We have this double-flowered variety here in the Sensory at Dubbo Regional Botanic Garden, Elizabeth Park.
It is botanically Malus ioensis ‘Plena.’
(Betchel was a Michigan nurseryman, also ensnared by this alluring plant.
Ioensis is the Latin form of Iowa, while ‘Plena’ is Latin for double flowers).
We planted seven some six years ago but one went west somewhere just like those drovers in the Western movies and series of yesteryear.
One glance at one of these 3-5 metre high small trees and you know you’ll come back for more.
They bear a heavy crop of soft pink to white rotate flowers, with tantalizing blushing pink buds.
There is but a whisper hint of sweet perfume.
They flower in October to November after the Japanese Crabs.
Take my caution, these guileless plants are home-breakers.

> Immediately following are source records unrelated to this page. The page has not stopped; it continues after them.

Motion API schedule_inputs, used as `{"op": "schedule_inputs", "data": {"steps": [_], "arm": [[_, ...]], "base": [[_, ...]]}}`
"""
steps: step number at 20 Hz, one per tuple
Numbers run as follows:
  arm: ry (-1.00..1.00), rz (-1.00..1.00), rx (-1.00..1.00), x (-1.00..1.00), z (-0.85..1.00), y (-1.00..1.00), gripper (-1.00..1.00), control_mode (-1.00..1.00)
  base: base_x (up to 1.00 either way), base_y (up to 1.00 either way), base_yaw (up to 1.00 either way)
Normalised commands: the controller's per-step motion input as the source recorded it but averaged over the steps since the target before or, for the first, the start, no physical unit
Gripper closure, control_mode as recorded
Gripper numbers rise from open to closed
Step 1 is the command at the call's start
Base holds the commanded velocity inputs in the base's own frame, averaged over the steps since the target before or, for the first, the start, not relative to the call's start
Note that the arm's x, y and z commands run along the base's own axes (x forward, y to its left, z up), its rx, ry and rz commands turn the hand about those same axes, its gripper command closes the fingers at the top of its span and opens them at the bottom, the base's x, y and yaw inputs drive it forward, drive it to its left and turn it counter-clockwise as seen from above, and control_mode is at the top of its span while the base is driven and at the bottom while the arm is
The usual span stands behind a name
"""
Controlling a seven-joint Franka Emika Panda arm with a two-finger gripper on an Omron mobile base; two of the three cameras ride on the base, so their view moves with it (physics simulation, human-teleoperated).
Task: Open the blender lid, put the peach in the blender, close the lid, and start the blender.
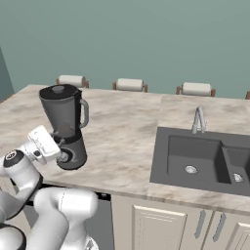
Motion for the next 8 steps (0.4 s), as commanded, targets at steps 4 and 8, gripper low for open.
{"op": "schedule_inputs", "data": {"steps": [4, 8], "arm": [[-0.03, 0.0, -0.1, 0.02, 0.61, 0.22, -1.0, -1.0], [0.0, 0.0, -0.1, -0.1, 0.46, 0.14, -1.0, -1.0]], "base": [[0.0, 0.0, 0.0], [0.0, 0.0, 0.0]]}}
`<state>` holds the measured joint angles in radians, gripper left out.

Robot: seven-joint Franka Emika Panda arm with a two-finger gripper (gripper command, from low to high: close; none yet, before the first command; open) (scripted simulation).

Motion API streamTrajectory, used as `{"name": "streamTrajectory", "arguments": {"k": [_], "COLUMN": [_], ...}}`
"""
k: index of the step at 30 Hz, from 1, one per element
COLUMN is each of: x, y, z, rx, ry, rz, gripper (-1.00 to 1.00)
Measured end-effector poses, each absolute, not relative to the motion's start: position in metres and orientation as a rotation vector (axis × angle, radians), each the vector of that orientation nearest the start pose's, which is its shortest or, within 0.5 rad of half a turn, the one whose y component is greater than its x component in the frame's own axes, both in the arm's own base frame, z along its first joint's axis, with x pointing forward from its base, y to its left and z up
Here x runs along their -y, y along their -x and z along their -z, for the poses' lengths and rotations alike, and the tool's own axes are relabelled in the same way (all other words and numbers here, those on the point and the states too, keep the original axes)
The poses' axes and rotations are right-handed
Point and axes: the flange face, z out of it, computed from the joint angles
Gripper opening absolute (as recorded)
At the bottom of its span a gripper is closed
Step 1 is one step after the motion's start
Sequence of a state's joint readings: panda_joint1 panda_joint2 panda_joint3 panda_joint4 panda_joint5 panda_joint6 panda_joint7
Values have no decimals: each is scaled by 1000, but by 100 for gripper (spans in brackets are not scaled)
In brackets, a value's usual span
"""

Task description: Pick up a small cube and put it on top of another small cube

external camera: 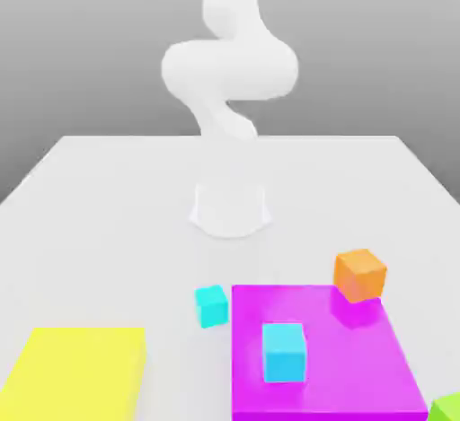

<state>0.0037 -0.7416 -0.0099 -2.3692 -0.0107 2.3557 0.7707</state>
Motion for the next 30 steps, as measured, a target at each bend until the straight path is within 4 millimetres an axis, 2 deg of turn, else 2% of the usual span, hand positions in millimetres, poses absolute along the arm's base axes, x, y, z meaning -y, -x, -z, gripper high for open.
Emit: {"name": "streamTrajectory", "arguments": {"k": [4, 7, 9, 13, 18, 20, 26, 27, 30], "x": [11, 17, 20, 26, 30, 30, 31, 31, 31], "y": [-405, -413, -411, -387, -320, -308, -302, -301, -301], "z": [-562, -487, -436, -335, -206, -177, -129, -125, -125], "rx": [-996, -969, -946, -887, -783, -764, -759, -759, -759], "ry": [2655, 2751, 2811, 2922, 3034, 3051, 3053, 3051, 3051], "rz": [812, 689, 599, 390, 70, 19, 2, 1, 0], "gripper": [0, 0, 0, 0, 0, 0, 0, -100, -100]}}
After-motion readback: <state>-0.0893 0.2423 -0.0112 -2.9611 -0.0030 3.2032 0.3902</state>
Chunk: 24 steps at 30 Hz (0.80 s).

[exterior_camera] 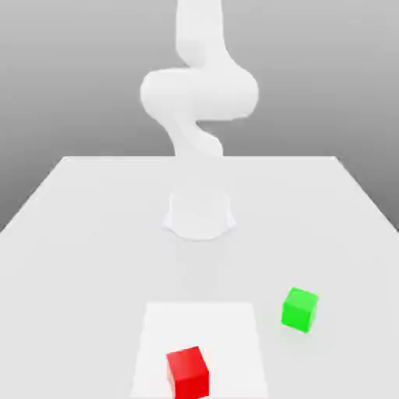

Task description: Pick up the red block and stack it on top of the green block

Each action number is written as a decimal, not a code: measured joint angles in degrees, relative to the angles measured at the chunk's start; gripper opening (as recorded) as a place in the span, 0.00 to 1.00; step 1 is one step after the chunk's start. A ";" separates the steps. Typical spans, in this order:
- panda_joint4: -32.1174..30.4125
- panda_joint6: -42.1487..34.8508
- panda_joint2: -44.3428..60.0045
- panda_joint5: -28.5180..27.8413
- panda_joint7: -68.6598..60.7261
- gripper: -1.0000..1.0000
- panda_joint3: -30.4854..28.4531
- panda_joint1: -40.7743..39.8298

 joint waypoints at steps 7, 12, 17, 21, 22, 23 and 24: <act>-2.30 5.42 14.92 2.21 -7.04 0.50 -3.07 2.71; -3.91 9.23 25.34 3.79 -11.99 0.50 -4.56 4.01; -5.53 13.03 35.71 4.81 -16.53 0.50 -5.21 4.51; -6.84 16.12 43.91 4.61 -19.43 0.50 -5.28 4.35; -7.17 16.91 45.94 4.34 -19.99 0.50 -5.29 4.24; -7.50 17.69 47.96 3.97 -20.49 0.50 -5.32 4.15; -7.83 18.48 49.97 3.51 -20.93 0.50 -5.41 4.10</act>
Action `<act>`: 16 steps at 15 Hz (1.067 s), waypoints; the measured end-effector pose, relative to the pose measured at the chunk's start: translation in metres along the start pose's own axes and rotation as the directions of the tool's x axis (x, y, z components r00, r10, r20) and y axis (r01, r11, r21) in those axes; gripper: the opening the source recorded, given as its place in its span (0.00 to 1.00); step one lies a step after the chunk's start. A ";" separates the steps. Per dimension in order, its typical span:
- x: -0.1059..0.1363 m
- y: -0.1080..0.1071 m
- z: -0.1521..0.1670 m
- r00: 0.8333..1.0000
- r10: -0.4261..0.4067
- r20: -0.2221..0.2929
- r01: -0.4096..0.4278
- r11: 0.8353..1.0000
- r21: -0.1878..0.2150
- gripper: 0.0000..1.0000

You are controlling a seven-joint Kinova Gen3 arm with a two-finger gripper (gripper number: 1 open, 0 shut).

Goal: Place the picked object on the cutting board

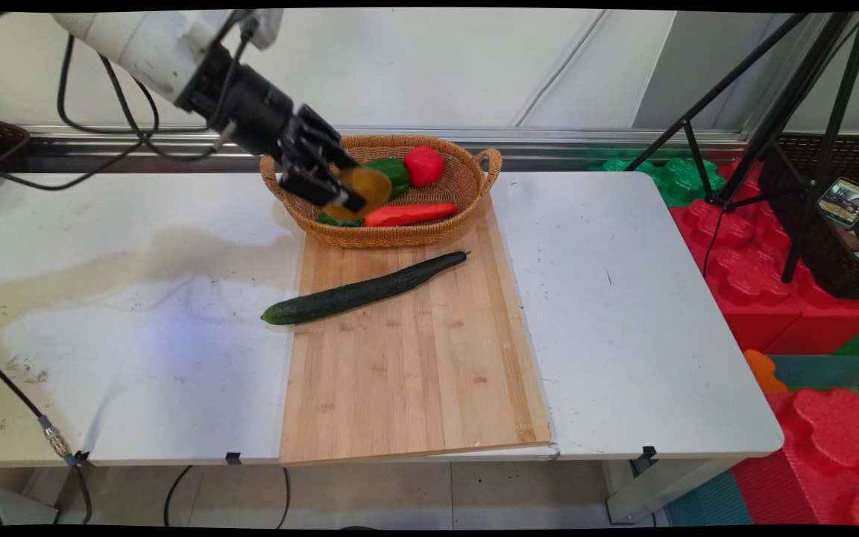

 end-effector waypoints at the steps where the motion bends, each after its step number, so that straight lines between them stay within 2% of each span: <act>1: 0.000 0.007 0.007 1.000 0.010 0.005 -0.010 1.000 -0.017 0.00; 7: -0.004 0.033 0.055 0.998 0.037 0.053 -0.034 0.997 -0.062 0.00; 16: -0.020 0.047 0.130 0.988 0.031 0.152 -0.023 0.998 -0.055 0.00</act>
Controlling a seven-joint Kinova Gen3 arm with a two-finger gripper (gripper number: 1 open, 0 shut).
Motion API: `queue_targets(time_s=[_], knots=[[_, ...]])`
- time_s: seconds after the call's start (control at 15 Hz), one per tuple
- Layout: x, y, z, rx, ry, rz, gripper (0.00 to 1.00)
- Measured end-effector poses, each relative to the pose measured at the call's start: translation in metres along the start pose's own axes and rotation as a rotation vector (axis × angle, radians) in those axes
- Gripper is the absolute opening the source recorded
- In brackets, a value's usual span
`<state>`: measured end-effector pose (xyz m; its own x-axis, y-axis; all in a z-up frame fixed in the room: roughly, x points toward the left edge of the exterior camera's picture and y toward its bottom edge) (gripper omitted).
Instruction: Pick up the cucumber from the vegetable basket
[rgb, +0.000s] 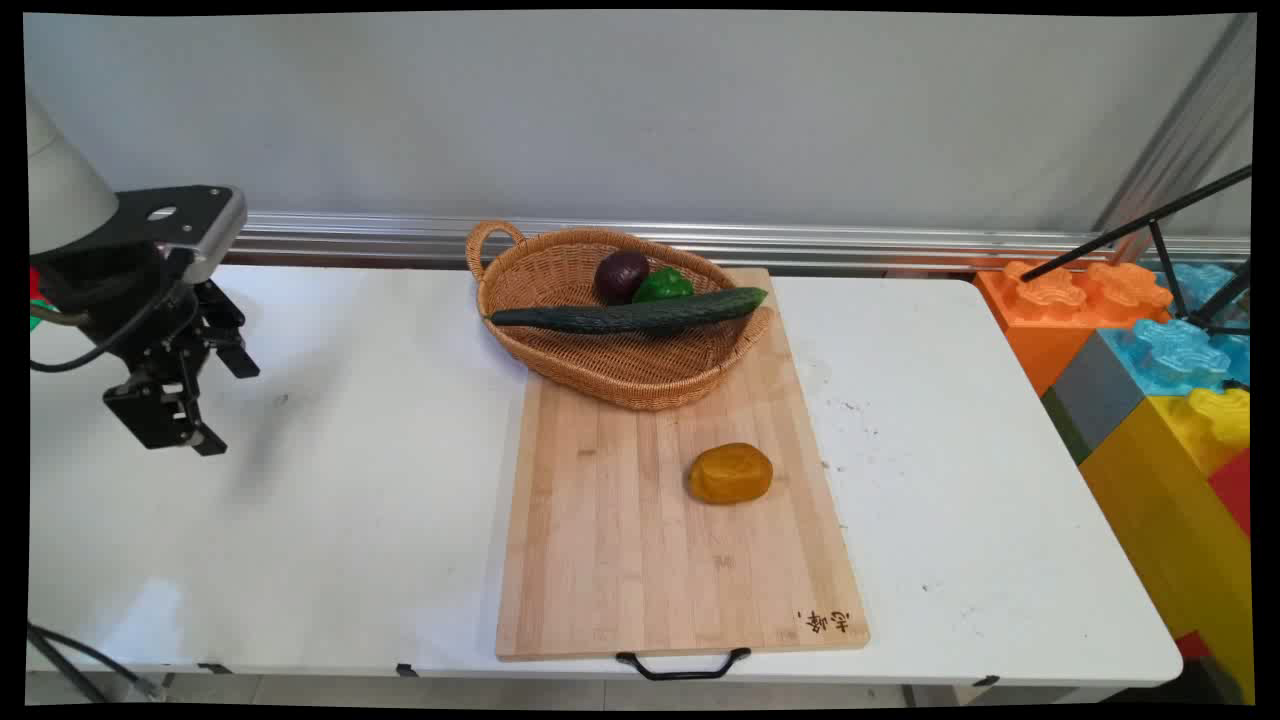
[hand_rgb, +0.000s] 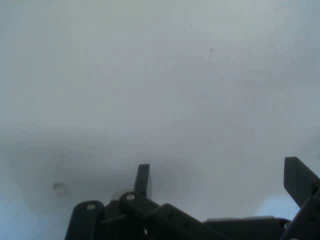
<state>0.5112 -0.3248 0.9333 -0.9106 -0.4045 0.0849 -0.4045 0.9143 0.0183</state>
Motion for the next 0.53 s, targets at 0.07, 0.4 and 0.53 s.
queue_targets(time_s=[0.07,0.4,0.53], knots=[[-0.001,-0.001,0.002,0.001,0.016,0.002,1.00],[0.021,-0.013,0.003,0.055,0.118,-0.001,1.00],[0.040,-0.022,0.000,0.098,0.162,-0.013,1.00]])
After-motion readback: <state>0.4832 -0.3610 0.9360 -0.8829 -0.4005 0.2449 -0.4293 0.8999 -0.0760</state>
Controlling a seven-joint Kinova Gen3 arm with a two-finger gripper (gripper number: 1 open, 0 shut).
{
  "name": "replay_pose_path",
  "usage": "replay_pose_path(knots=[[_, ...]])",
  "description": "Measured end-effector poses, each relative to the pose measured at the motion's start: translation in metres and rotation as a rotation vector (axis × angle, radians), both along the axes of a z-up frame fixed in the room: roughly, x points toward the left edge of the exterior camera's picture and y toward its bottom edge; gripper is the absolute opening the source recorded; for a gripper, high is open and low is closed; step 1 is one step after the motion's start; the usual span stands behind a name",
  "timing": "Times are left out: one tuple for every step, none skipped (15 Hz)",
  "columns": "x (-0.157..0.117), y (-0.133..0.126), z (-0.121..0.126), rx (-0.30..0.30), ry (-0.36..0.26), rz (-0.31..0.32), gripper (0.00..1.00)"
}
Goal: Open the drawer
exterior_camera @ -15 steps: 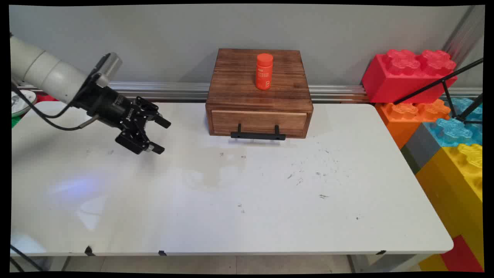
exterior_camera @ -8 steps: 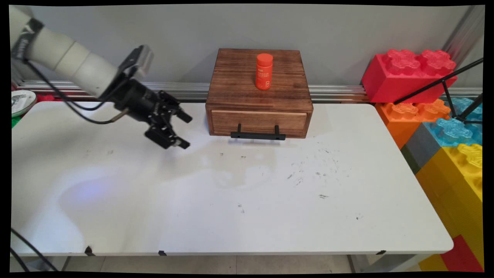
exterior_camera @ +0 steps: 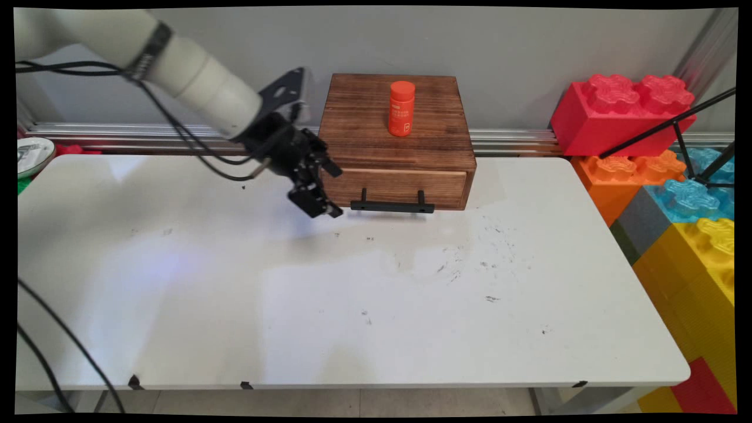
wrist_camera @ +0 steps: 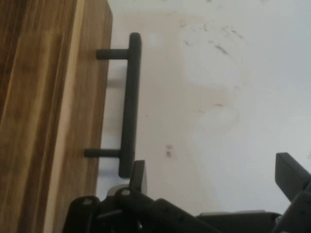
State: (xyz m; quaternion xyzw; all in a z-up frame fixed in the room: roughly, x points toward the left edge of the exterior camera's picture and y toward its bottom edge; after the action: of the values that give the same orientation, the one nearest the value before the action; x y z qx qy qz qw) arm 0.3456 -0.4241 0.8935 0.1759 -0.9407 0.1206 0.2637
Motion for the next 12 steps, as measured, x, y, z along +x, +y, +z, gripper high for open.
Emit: replay_pose_path(knots=[[-0.008,-0.007,-0.003,-0.006,-0.020,-0.010,1.00],[-0.016,-0.015,-0.007,-0.011,-0.042,-0.019,1.00],[-0.023,-0.024,-0.012,-0.016,-0.062,-0.029,1.00],[-0.028,-0.029,-0.016,-0.018,-0.075,-0.034,1.00],[-0.032,-0.035,-0.020,-0.020,-0.087,-0.039,1.00],[-0.037,-0.041,-0.026,-0.021,-0.100,-0.043,1.00],[-0.042,-0.048,-0.031,-0.020,-0.114,-0.045,1.00],[-0.046,-0.055,-0.037,-0.019,-0.125,-0.045,1.00],[-0.049,-0.060,-0.042,-0.018,-0.133,-0.044,1.00],[-0.053,-0.065,-0.048,-0.016,-0.141,-0.043,1.00],[-0.056,-0.070,-0.054,-0.013,-0.145,-0.041,1.00],[-0.059,-0.073,-0.059,-0.011,-0.149,-0.039,1.00]])
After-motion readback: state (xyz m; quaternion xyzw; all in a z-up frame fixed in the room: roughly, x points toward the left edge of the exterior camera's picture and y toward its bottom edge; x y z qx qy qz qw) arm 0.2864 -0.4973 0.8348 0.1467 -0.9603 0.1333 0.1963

Every year in the old west the cowboys would saddle-up and ride back into the sunset for six months.
It wasn’t just the money that drew them away.
It wasn’t the prairie dogs scurrying under the sage brush, or the adventure of whooping it up with a bunch of Indians playing with bows and arrows.
Nor was it the pay-dirt-burning saloon booze-up at the end of the trail.
No!
You know what it was.
Every year winsome Sue Ellen and Mary Joe were left languished, weeping and pining for love back at the cabin door.
It was all hush, hush of course.
Too embarrassing for crusty old cowboys to own up to.
But if you listen real carefully, your imagination can still pick up the deep-drone murmur of mournful long-horns as they stomp around half crazy with the wafting sweet scent of Betchel Prairie Crab.